Per qualche tempo, lo scorso marzo, sulle pareti di alcune stazioni della metropolitana di Milano è stato esposto un cartello: «Colpo di fulmine totale», vi si leggeva. Lo aveva scritto un ragazzo che a Rogoredo aveva incrociato lo sguardo di una ragazza, poi scomparsa tra la folla. Il suo scopo? Ovviamente ritrovarla. Oggi però esistano metodi migliori.
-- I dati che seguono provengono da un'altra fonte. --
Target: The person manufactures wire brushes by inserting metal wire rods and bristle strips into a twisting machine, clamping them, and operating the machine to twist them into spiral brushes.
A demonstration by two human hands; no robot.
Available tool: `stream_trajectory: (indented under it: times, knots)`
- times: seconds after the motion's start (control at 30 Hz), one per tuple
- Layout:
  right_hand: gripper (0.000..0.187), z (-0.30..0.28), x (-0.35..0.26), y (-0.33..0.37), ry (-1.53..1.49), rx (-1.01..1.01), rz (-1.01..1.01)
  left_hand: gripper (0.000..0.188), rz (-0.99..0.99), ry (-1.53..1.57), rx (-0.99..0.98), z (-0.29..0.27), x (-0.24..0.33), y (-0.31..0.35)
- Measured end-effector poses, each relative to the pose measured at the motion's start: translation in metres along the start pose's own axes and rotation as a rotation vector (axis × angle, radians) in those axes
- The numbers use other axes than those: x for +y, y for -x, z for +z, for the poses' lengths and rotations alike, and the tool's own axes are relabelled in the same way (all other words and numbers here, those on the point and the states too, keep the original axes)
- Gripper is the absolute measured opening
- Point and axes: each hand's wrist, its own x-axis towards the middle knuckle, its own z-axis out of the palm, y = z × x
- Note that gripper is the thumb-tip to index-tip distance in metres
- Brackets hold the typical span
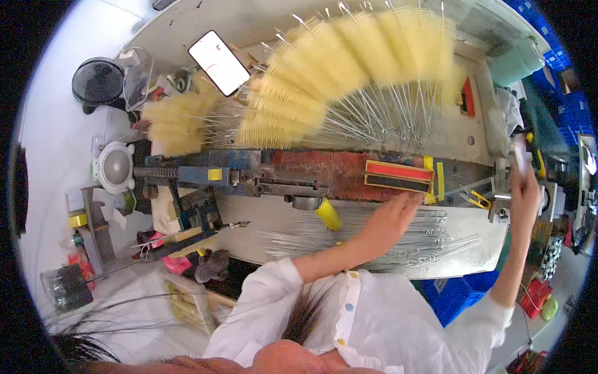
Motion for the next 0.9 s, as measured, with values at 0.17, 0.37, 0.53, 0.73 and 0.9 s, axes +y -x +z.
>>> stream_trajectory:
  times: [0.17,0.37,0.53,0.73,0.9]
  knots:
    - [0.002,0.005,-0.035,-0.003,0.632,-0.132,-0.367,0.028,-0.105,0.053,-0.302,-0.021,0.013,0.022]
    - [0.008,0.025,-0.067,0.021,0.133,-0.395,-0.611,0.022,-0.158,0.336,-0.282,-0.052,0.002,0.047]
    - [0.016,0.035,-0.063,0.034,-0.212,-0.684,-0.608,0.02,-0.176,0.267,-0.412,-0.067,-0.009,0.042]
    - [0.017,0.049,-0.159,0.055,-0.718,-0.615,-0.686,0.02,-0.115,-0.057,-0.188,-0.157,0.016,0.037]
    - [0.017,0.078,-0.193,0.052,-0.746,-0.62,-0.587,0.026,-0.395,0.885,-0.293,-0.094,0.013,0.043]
Ad esempio Cityglance, un nuovo social network pensato proprio per permettere agli utenti dei mezzi pubblici di ritrovare la persona con cui hanno scambiato sguardi e ammiccamenti. «Oggi Cityglance si è evoluto – mi ha raccontato Carlo Banfi, ideatore insieme agli amici e colleghi Dino Ricceri ed Enrico Vecchio – trasformandosi per volontà degli utenti in una utility che offre anche altri servizi georeferenziati». Cityglance è una start up, piccola iniziativa imprenditoriale partita da poco e con poco. «Nessuno di noi tre è figlio di imprenditori», precisa infatti Banfi. Alla faccia della crisi e dei giovani sfiduciati.
Si può fare!
In Italia di realtà di questo tipo oggi se ne contano più di 450. Definite dal Decreto crescita 2.0 «realtà capaci di sviluppare prodotti o servizi innovativi», secondo i dati del Ministero dello sviluppo economico le start up sono concentrate attualmente nel settore dei servizi (325), seguito a distanza da industria e artigianato (90). Le attività principali hanno a che vedere proprio con il mondo digitale: 120 producono infatti software e fanno consulenza informatica. «Si tratta senza dubbio di un segnale incoraggiante: è la prova che il meccanismo sta iniziando a funzionare, anche se c’è bisogno ancora di tempo», ha spiegato in un’intervista Alessandro Fusacchia, consigliere dell’ex ministro dello sviluppo economico Corrado Passera.
Una società infantile…
Ma sono gli stessi protagonisti di queste realtà a testimoniare che ce la si può fare, nonostante crisi e complessità burocratiche tutte italiane: «Non è vero che in Italia i giovani non possono fare impresa. Certo ci vuole molto impegno e le difficoltà sono più numerose rispetto al resto d’Europa», aggiunge Banfi. Forse, quindi, non è sempre così vero che la società degli adulti chiude le porte in faccia agli under 30. Secondo un altro enfant prodige, il trentaduenne Alberto Mingardi che da due anni è direttore dell’Istituto di studi liberali Bruno Leoni, il problema piuttosto è un altro: la società italiana si è infantilizzata. «L’enfasi ideologica sul preteso diritto al posto di lavoro – mi ha spiegato – ha prodotto un effetto perverso: per tutelare un mercato ingessato, fa comodo se i nuovi entranti, cioè i giovani, ci arrivano molto tardi».
…e frignona
Così già dai tempi della scuola viene inculcata l’idea secondo cui il posto (meglio se fisso) è qualcosa che ci si deve aspettare dallo Stato. Un diritto inalienabile, prima che un impegno e una passione per la quale ci si deve e ci si vuole misurare, ogni giorno, con gli altri. Proprio come fanno i ragazzi delle start up. «Il risultato – conclude Mingardi – è che i giovani protestano per difendere lo stesso sistema che, garantendo chi c’è già e non chi bussa alla porta, li danneggia in prima persona». Nell’assurdo Paese di Don Camillo e Peppone (dove impegno, lavoro e accumulo di ricchezza sono per entrambi un peccato mortale) finisce sempre che a prevalere è la logica del lasciarsi vivere. E il sottile piacere dell’autocommiserazione frignona da piazza.